Online Program

Evaluation of a mailed self-collection device to screen for high-risk HPV infection in under-screened women in North Carolina

Monday, November 4, 2013 : 8:45 a.m. - 9:00 a.m.

Andrea Des Marais, MPH, Department of Epidemiology, UNC Gillings School of Global Public Health, Chapel Hill, NC
Noel T. Brewer, PhD, Health Behavior, UNC Gillings School of Global Public Health, Chapel Hill, NC
Carolina Perez-Heydrich, PhD, Department of Biostatistics, Carolina Population Center, Chapel Hill, NC
Anna Pfaff, MPH, Community Care of Western North Carolina, Asheville, NC
Iesha Williams, Department of Psychology, North Carolina Central University, Durham, NC
Meagan Johnson, University of North Carolina at Chapel Hill, Chapel Hill, NC
Xian Brooks, North Carolina Central University, Durham, NC
Sara Smith, MPH, MSW, Department of Epidemiology, UNC Gillings School of Global Public Health, Chapel Hill, NC
Lynn Barclay, ASHA, American Social Health Association, Durham, NC
Jennifer S. Smith, PhD, Department of Epidemiology, UNC Gillings School of Global Public Health, Chapel Hill, NC
BACKGROUND: About half of new U.S. cases of invasive cervical cancer are attributable to insufficient screening. Mailing at-home self-collection kits for HPV testing to high-risk women is a promising strategy to increase screening in hard-to-reach populations. OBJECTIVE: To test the validity and acceptability of a mailed self-collection HPV device among women not recently screened for cervical cancer, compared to clinic-based self- and clinician collection. METHODS: Study participants were low-income women aged 30 to 64 and unscreened for cervical cancer in 4 or more years (overdue by current recommendations). Participating women were asked to self-collect a cervical/vaginal sample at home; return the sample by mail; visit a local clinic for a second self-collected sample and physician-collected endocervical sample; and complete a questionnaire by phone.
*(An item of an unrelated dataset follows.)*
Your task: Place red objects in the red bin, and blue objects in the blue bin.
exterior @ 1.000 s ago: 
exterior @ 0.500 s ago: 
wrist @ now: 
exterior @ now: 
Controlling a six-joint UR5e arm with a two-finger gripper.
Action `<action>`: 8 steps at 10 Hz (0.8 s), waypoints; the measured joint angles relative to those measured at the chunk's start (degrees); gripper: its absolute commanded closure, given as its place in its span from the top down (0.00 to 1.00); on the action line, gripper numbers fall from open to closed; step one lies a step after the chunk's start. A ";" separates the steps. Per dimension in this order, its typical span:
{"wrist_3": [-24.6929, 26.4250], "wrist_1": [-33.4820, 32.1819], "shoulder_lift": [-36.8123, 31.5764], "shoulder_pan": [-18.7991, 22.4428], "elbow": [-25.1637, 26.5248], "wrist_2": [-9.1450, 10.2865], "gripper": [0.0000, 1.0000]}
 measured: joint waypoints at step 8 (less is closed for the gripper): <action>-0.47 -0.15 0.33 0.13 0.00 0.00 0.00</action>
All self- and physician-collected samples were tested for high-risk (oncogenic) HPV mRNA. Physician-collected samples were also tested for cervical abnormalities using liquid-based cytology. RESULTS: Among 155 women recruited to date, most participants were white (70%) or African-American (21%), with median annual household income below $10,000. Most women returned self-collection kits (83%), completed clinic appointments (74%), and reported feeling mostly positive or neutral about self-collection (97%). High-risk HPV mRNA was detected in 12% of women, cervical abnormalities in 11%, and histologically confirmed CIN2+ (high-grade precancerous lesions) in 3%. Among participants with abnormal cytology, HPV results from home self-collection had 100% concordance with clinician collection. CONCLUSIONS: Home-based cervico-vaginal self-collection for HPV mRNA testing appears to be a well-accepted and clinically valid method of detecting high-risk HPV infection.

Learning Areas:

Clinical medicine applied in public health
Provision of health care to the public

Learning Objectives:
Assess the validity of at-home self-collected samples delivered via mailed kits for detecting high-risk HPV infection. Discuss the role that at-home self-collection for HPV testing could play in expanding cervical cancer screening uptake among rarely and never-screened women.
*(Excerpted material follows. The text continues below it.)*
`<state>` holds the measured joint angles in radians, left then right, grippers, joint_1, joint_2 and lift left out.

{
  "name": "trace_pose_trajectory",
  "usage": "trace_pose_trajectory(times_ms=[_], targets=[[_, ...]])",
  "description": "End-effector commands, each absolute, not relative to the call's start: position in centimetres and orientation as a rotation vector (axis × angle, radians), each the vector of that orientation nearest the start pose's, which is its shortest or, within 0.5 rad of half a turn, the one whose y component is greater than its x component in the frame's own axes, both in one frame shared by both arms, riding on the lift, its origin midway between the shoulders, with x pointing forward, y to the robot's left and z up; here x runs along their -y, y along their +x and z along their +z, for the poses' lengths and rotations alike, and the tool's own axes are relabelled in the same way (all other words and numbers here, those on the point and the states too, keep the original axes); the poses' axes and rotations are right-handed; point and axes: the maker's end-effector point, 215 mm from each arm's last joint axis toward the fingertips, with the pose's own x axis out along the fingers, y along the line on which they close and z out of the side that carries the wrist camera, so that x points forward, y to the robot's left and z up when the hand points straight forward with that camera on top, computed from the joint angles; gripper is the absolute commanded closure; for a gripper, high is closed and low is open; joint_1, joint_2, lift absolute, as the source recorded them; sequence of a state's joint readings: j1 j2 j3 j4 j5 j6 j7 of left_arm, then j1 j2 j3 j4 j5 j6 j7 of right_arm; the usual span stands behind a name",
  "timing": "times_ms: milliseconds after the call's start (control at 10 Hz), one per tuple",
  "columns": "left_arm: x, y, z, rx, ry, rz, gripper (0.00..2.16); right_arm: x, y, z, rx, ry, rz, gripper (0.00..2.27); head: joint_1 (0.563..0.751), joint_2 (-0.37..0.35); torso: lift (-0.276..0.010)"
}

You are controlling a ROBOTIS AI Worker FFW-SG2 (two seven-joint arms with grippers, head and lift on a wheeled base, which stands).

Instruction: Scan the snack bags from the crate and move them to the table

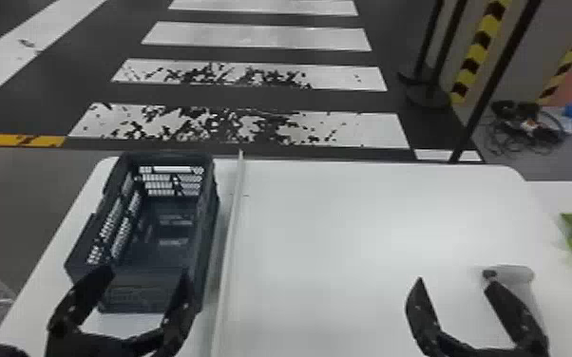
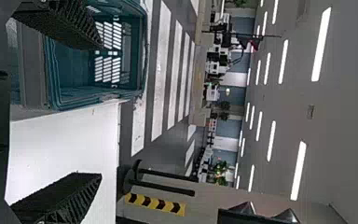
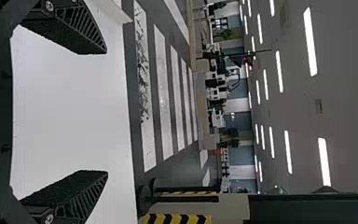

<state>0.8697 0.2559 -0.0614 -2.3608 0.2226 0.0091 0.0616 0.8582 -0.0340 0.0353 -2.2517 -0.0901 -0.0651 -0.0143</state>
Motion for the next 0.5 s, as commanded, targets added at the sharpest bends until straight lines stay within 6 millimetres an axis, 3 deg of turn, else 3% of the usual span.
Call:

Keyword(s): Cervical Cancer, Screening

Presenting author's disclosure statement:

Qualified on the content I am responsible for because: I have been project manager of the presented study for the past 2 years. I completed my MPH in health behavior and health education. In recent years, I have worked on multiple projects addressing cervical cancer screening methods, access, and uptake.
Any relevant financial relationships? No

I agree to comply with the American Public Health Association Conflict of Interest and Commercial Support Guidelines, and to disclose to the participants any off-label or experimental uses of a commercial product or service discussed in my presentation.